The memo has created a lot of discussion about the relative merits of letting workers dial into the office in their bathrobes. Conventional wisdom says that remote work causes the loss of culture and cohesion, the shirking of responsibilities and wasted hours. The only problem is that the statistics say otherwise. More than three million people work exclusively from home -- up more than 73 percent since 2005, and another 34 million people telecommute at least part of the time. In some places, such as Boulder, Colo., as much as 10 percent of the working population is exclusively home-based.

The reasons usually hinge on cost and quality. Cisco claimed in 2009 that it was saving $277 million a year by allowing its people to telecommute. And that doesn't even take into account the benefit to the environment of having people avoid commuting in their SUVs; according to a blog on PhillyMag.com, "the average telecommuter saves as much as $1,500 a year on gas." Aviva UK calculated that the carbon dioxide cost of a full meeting of their executive committee is 6.4 tonnes. A teleconference is usually shorter, to the point and lighter in its footprint.

A study of Chinese remote workers released last winter by Stanford University claimed that productivity, hours worked, and overall job satisfaction all went up by virtue of telecommuting. As the study reported, "home workers answered 15 percent more calls, partly because each hour was 4 percent more productive, and partly because home office employees spent 11 percent more time answering phone calls". While compelling, it should be noted that the study was conducted at an "airfare and ticketing office in Shanghai, where more than a thousand employees spent an average of 80 minutes -- and nearly 10 percent of their salaries -- commuting to endless rows of identical gray cubicles in two hangar-sized call centers." One wonders what the outcome might have been if they had selected architects or designers who rely on collaboration and who often work in cool spaces.

Still work at home has many high-level champions. In her feminist manifesto, "Lean In: Women, Work, and the Will to Lead", Sheryl Sandberg of Facebook wrote, that technology could revolutionize women's lives by "changing the emphasis on strict office hours since so much work can be conducted online." The fact is that telecommuting has allowed us to retain the talent and energy of women who choose to raise families and might have otherwise quit. In 2012, President Obama signed the Telework Enhancement Act requiring all government agencies to develop strategies for moving employees off-site.
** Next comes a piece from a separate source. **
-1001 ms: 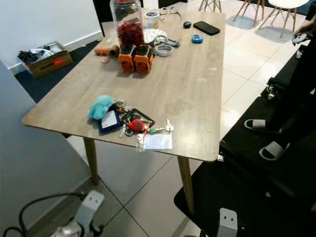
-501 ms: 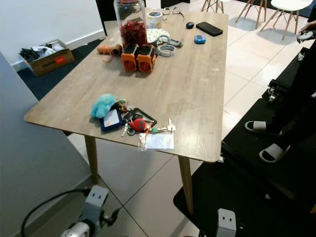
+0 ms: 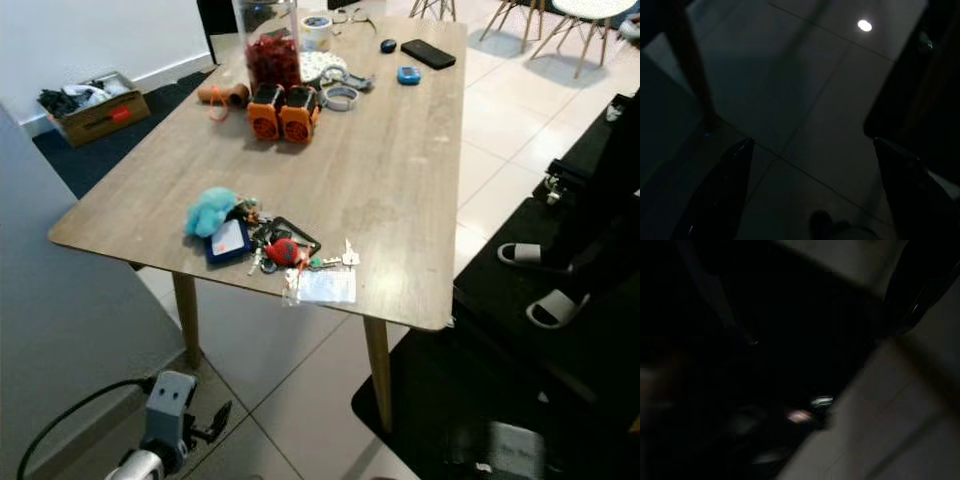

Of course the doubts about remote work imply that we still believe that the office is the most productive work environment, which ignores all the time spent at the water cooler and on the net checking Facebook. Mike Judge's Office Space is the iconic movie on this subject but the anecdotes support it: The Economist notes that Last year JC Penney found "that a third of the bandwidth at its headquarters was taken up by employees watching YouTube videos."

To make Yahoo!'s case, the best argument may be to focus on what the office does best. We are social animals and the office provides the best optics for the company -- its culture, its faces, its attitudes, its energy, its imagination. It reminds you what you're working for and towards. Remote work, on the other hand, can be isolating and solipsistic. Perhaps the best answer isn't one or the other but flexibility. A study by the Cranfield School of Management of 2,000 workers in the UK says that flextime people work more than people with fixed office hours. The reason, I suspect, has less to do with a particular arrangement than with the issue of trust. In return for companies treating workers like adults, employees tend to perform better as a sign of good faith. Rather than prescribing one workplace solution, leaving all options on the table may work best of all.